Sounds unbearably wholesome. More like ho-hum-some. Which is how I like it. Give me low-key and low-pressure — you know, Covid-sized shindigs — over the flustered festivities of my childhood. That’s when long-lost relatives converged in fragrant farm towns for queasy parties featuring a veritable rogue’s gallery of relations, from fawning, darling grandparents to scofflaw second cousins. (I’m looking at you, Billy, the toothless terror.)

Those were the days, until they weren’t, and I am glad. Though I’m not pleased about the pesky cold I somehow caught out of thin, albeit chilly, air. I’m all snot and snorts, hacks and honks. It’s hardly incapacitating — if someone said let’s hit the slopes or jet to Spain, I’d pack in five minutes flat — but it is annoying. Waking each morning I feel mummified, rising from a death slumber, swaddled in phlegm. 

Thanksgiving has always been entrée to the big kahuna of holidays, Christmas, much as, say, Harry Potter’s been a gateway drug to genre realms for an entire generation (and for many stunted adults), be it to fantasy, sci-fi, Marvel or manga.

But I digress. Thanksgiving kicks open the wreathy door for the even more brazen fantasies of Christmas, which has also lost its historical meaning, drowned in an ocean of twinkly, tinseled fabulism animated by sardonic elves and sexless singing snowmen. Look closely, waaay in the background, and you might spot a slight bearded fellow whose birthday this supposedly is. He’s the one waving meekly.

The power of myth prevails on some of our biggest holidays. (Easter. Sigh.) But that’s what we’re there for — entertainment, merriment, community, ritual (not the deep, religious kind, but the fun, Chardonnay kind), and the weird random fairy tale that will keep the kiddies hyperactively interested. 

But here’s the truth: there is no Santa Claus, there is no Easter Bunny, there is no Great Pumpkin and there is no utopian First Thanksgiving sit-down. We all know this. Nobody cares. 

What we do care about isn’t trivial, it’s familial. It’s a little indulgent and, well, a lot ignorant. Yet it’s merry and nourishing. And, no matter a cold and some carping, it counts.

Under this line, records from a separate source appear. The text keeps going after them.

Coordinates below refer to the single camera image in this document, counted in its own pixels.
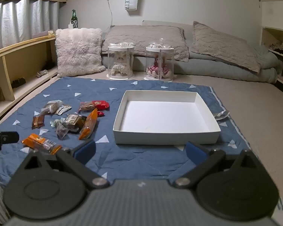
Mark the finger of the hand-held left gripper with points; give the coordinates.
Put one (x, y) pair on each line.
(9, 137)

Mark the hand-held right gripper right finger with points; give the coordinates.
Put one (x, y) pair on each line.
(194, 151)

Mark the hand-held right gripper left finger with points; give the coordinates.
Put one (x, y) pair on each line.
(86, 149)

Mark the long orange snack packet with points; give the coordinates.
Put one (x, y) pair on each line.
(88, 123)

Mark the dark cracker pack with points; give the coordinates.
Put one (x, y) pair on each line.
(73, 122)

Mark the small clear bag dark snack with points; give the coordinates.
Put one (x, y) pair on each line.
(61, 131)

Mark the orange snack packet with barcode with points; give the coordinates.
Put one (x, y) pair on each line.
(41, 143)

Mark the brown striped snack packet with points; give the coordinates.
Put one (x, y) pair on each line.
(38, 121)

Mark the small red candy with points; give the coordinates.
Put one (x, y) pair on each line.
(100, 114)

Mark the small green candy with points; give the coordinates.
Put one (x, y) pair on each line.
(55, 123)

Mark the small white and black packet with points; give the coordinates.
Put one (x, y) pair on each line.
(62, 109)

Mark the red snack packet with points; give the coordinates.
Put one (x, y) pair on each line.
(99, 104)

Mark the white cardboard box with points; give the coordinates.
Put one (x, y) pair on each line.
(165, 113)

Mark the clear packet with brown cookie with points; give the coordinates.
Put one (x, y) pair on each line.
(52, 107)

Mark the crumpled silver wrapper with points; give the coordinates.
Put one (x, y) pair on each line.
(220, 115)

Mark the small black blocks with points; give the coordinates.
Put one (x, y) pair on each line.
(17, 82)

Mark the blue blanket with white triangles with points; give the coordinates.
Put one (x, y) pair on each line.
(85, 91)

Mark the folded grey duvet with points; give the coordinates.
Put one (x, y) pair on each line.
(214, 70)

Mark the pink doll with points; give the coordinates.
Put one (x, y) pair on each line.
(159, 69)

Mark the white doll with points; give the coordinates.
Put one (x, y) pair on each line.
(119, 66)

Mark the fluffy white pillow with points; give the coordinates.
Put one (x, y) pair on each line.
(79, 51)

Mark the clear cylinder display case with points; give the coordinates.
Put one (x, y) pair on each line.
(159, 54)
(120, 51)

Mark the grey quilted pillow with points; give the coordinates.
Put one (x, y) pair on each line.
(221, 44)
(143, 37)

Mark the grey curtain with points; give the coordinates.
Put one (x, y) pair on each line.
(14, 21)

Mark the white charger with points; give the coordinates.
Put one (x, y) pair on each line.
(70, 26)

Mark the green glass bottle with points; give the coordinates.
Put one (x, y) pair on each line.
(73, 18)

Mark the pile of clothes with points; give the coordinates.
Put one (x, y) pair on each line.
(280, 48)

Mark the white shelf unit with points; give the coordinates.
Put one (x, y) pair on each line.
(273, 37)

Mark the wooden wall shelf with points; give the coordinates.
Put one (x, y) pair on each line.
(26, 51)

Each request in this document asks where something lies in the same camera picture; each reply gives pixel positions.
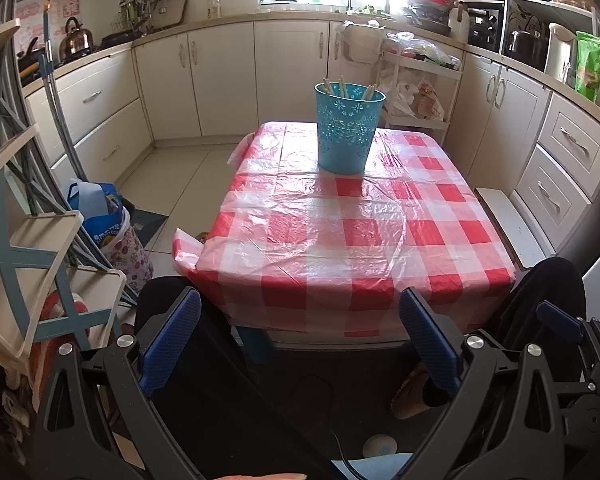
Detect black toaster oven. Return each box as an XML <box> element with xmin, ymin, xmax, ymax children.
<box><xmin>462</xmin><ymin>0</ymin><xmax>506</xmax><ymax>53</ymax></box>

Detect white plastic bag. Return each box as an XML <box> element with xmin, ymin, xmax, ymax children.
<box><xmin>380</xmin><ymin>67</ymin><xmax>416</xmax><ymax>116</ymax></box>

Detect clear bags of groceries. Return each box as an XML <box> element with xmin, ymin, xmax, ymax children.
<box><xmin>387</xmin><ymin>32</ymin><xmax>461</xmax><ymax>68</ymax></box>

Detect person's right leg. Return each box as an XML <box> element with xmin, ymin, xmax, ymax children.
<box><xmin>420</xmin><ymin>257</ymin><xmax>588</xmax><ymax>411</ymax></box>

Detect steel kettle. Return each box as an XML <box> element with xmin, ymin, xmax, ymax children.
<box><xmin>59</xmin><ymin>16</ymin><xmax>92</xmax><ymax>56</ymax></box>

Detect cream kitchen base cabinets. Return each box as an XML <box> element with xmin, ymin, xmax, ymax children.
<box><xmin>22</xmin><ymin>15</ymin><xmax>600</xmax><ymax>271</ymax></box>

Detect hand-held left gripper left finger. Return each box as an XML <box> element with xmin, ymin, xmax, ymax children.
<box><xmin>35</xmin><ymin>286</ymin><xmax>203</xmax><ymax>480</ymax></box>

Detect light blue cloth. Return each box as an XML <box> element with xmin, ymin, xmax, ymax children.
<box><xmin>332</xmin><ymin>452</ymin><xmax>413</xmax><ymax>480</ymax></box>

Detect beige and blue shelf rack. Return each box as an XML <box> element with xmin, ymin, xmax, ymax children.
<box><xmin>0</xmin><ymin>19</ymin><xmax>141</xmax><ymax>391</ymax></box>

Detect white rolling cart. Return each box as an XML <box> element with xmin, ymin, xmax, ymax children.
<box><xmin>380</xmin><ymin>50</ymin><xmax>463</xmax><ymax>133</ymax></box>

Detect stack of pans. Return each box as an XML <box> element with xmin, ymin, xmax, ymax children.
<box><xmin>405</xmin><ymin>0</ymin><xmax>453</xmax><ymax>36</ymax></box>

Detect red towel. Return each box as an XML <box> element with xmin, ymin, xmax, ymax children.
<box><xmin>30</xmin><ymin>290</ymin><xmax>101</xmax><ymax>401</ymax></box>

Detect pink wall posters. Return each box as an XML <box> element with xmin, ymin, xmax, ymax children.
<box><xmin>15</xmin><ymin>0</ymin><xmax>83</xmax><ymax>36</ymax></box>

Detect dark hanging tray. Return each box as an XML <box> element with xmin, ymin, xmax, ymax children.
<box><xmin>152</xmin><ymin>0</ymin><xmax>190</xmax><ymax>28</ymax></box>

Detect white hanging waste bin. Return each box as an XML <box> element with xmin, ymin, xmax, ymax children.
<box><xmin>341</xmin><ymin>21</ymin><xmax>383</xmax><ymax>63</ymax></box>

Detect white round object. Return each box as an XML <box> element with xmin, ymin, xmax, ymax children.
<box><xmin>362</xmin><ymin>434</ymin><xmax>398</xmax><ymax>458</ymax></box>

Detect dark door mat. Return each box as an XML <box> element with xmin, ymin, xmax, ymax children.
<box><xmin>130</xmin><ymin>207</ymin><xmax>170</xmax><ymax>248</ymax></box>

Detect grey folded tube rack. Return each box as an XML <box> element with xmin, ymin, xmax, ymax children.
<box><xmin>0</xmin><ymin>0</ymin><xmax>146</xmax><ymax>306</ymax></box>

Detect blue handled mop pole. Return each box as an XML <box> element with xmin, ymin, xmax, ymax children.
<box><xmin>39</xmin><ymin>0</ymin><xmax>88</xmax><ymax>183</ymax></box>

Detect black cooking pot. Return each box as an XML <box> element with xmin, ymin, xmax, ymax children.
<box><xmin>505</xmin><ymin>30</ymin><xmax>543</xmax><ymax>66</ymax></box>

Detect white electric water boiler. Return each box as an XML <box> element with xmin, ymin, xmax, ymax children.
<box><xmin>545</xmin><ymin>22</ymin><xmax>578</xmax><ymax>83</ymax></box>

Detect black wok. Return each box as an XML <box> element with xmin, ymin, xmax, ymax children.
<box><xmin>101</xmin><ymin>30</ymin><xmax>143</xmax><ymax>46</ymax></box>

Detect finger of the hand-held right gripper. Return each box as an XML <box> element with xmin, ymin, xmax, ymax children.
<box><xmin>536</xmin><ymin>300</ymin><xmax>600</xmax><ymax>391</ymax></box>

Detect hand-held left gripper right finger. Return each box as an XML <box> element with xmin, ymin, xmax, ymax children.
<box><xmin>399</xmin><ymin>287</ymin><xmax>571</xmax><ymax>480</ymax></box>

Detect white cutting board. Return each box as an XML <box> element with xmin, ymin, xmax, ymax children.
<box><xmin>447</xmin><ymin>5</ymin><xmax>471</xmax><ymax>43</ymax></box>

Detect brown slipper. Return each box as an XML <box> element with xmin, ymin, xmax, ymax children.
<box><xmin>390</xmin><ymin>365</ymin><xmax>448</xmax><ymax>421</ymax></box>

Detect floral fabric bag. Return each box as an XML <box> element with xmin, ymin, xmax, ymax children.
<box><xmin>102</xmin><ymin>207</ymin><xmax>155</xmax><ymax>293</ymax></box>

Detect white low bench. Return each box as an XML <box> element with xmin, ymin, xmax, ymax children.
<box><xmin>475</xmin><ymin>187</ymin><xmax>543</xmax><ymax>268</ymax></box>

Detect printed plastic bag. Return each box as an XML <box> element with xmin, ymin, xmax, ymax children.
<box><xmin>411</xmin><ymin>80</ymin><xmax>446</xmax><ymax>121</ymax></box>

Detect white countertop shelf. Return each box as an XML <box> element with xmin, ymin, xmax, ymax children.
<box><xmin>500</xmin><ymin>0</ymin><xmax>598</xmax><ymax>76</ymax></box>

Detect pile of wooden chopsticks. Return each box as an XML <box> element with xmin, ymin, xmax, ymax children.
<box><xmin>321</xmin><ymin>75</ymin><xmax>378</xmax><ymax>101</ymax></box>

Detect green snack packet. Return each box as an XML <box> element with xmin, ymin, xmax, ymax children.
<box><xmin>574</xmin><ymin>31</ymin><xmax>600</xmax><ymax>103</ymax></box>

Tripping out over the next trip

As I’ve mentioned about 32 times, I’m going to Portugal in January, another far-flung journey, a big bite of exoticism and edification, of soul nourishment and reckless indulgence in the name of peripatetic pleasure. I’m absolutely thrilled about it. It’s going to be terrible.

I’m riding the old seesaw of doubt and delight I always teeter on once I’ve bought my ticket and committed to swanning to someplace faraway, a jaunt that could be brilliant or a bust. I’m giddy. I’m aghast. 

After a two-week flurry of excited planning for Portugal — I booked neat boutique hotels, cheap tours, acclaimed restaurants and compiled a list of things to do and see — here’s what I wrote in my journal the other day: 

“I don’t think Portugal is going to be that great. The giant swell of energy I had for the trip has fizzled. And yet I’m still all about it and I kind of can’t wait.”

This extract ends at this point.